Example Table: Fork Transfer
Philosopher | Requested Fork | Action |
---|
0 | Fork 1 | Philosopher 1 cleans and sends fork 1 |
1 | Fork 2 | Philosopher 2 cleans and sends fork 2 |
4. Monitor-Based Solution
Approach
- Use a monitor to encapsulate fork states.

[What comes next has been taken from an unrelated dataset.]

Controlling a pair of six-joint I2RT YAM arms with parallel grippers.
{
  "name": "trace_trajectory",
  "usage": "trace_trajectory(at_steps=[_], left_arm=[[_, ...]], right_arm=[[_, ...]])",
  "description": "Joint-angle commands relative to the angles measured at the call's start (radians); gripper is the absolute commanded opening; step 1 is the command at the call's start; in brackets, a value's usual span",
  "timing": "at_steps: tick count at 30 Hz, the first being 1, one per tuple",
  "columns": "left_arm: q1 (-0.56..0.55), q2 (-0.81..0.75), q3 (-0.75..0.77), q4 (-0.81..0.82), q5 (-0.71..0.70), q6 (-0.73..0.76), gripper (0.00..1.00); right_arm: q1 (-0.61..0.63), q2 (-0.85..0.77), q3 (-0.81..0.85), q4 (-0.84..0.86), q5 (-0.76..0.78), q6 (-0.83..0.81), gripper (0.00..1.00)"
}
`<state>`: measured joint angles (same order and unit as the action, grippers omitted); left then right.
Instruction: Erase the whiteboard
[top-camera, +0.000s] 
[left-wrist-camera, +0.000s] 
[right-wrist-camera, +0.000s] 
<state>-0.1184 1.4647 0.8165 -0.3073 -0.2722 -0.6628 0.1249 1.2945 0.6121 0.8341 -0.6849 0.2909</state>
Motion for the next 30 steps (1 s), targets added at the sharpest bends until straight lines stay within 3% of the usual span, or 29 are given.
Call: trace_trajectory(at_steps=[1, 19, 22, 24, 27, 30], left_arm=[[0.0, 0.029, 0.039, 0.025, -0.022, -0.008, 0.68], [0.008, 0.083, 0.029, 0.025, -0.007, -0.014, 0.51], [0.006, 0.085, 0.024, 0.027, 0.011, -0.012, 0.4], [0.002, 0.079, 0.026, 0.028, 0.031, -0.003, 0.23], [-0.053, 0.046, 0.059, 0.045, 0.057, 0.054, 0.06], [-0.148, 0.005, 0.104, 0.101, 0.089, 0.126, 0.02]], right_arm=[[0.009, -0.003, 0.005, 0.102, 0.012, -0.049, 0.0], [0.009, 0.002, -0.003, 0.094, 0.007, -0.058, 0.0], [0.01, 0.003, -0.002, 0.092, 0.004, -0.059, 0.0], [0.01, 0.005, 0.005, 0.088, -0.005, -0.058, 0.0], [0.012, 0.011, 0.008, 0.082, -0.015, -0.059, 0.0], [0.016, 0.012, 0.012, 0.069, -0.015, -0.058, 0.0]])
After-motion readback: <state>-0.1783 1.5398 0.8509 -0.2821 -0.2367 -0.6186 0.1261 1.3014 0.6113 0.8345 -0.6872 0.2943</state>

- Philosophers request forks through the monitor, which grants access only if both are available.
Pseudocode
monitor DiningPhilosophers:
enum {THINKING, HUNGRY, EATING} state[5]
condition self[5]
procedure pickup(i):
state[i] = HUNGRY
test(i)
if state[i] != EATING:
self[i].wait()
procedure putdown(i):
state[i] = THINKING
test((i-1) % 5) // Notify neighbors
test((i+1) % 5)
procedure test(i):
if state[i] == HUNGRY &&
state[(i-1) % 5] != EATING &&
state[(i+1) % 5] != EATING:
state[i] = EATING
self[i].signal()
Example Code (C/POSIX Semaphores – Mutex Solution)
#include <semaphore.h>
#include <stdio.h>
#include <pthread.h>
#define N 5
sem_t forks[N];
sem_t mutex;
void *philosopher(void *arg) {
int id = *(int *)arg;
while (1) {
printf("Philosopher %d is thinking...\n", id);
sem_wait(&mutex);
sem_wait(&forks[id]);
sem_wait(&forks[(id + 1) % N]);
sem_post(&mutex);
printf("Philosopher %d is eating!\n", id);
sem_post(&forks[id]);
sem_post(&forks[(id + 1) % N]);
}
return NULL;
}
int main() {
pthread_t threads[N];
int ids[N];
sem_init(&mutex, 0, 1);
for (int i = 0; i < N; i++) sem_init(&forks[i], 0, 1);
for (int i = 0; i < N; i++) {
ids[i] = i;
pthread_create(&threads[i], NULL, philosopher, &ids[i]);
}
for (int i = 0; i < N; i++) pthread_join(threads[i], NULL);
return 0;
}
Analysis of Solutions
Solution | Deadlock Prevention | Starvation Prevention | Complexity |
---|
Resource Hierarchy | Yes | No | Low |
Arbitrator (Mutex) | Yes | No | Medium |
Chandy-Mishra | Yes | Yes | High |
Monitor | Yes | Yes (with fairness) | High |
Conclusion
The Dining Philosophers Problem highlights the challenges of resource allocation in concurrent systems. Solutions like resource hierarchy and mutex arbitrators prevent deadlock but may not avoid starvation. Advanced methods like Chandy-Mishra or monitors provide fairness at the cost of complexity. The choice depends on system requirements (e.g., real-time vs. general-purpose).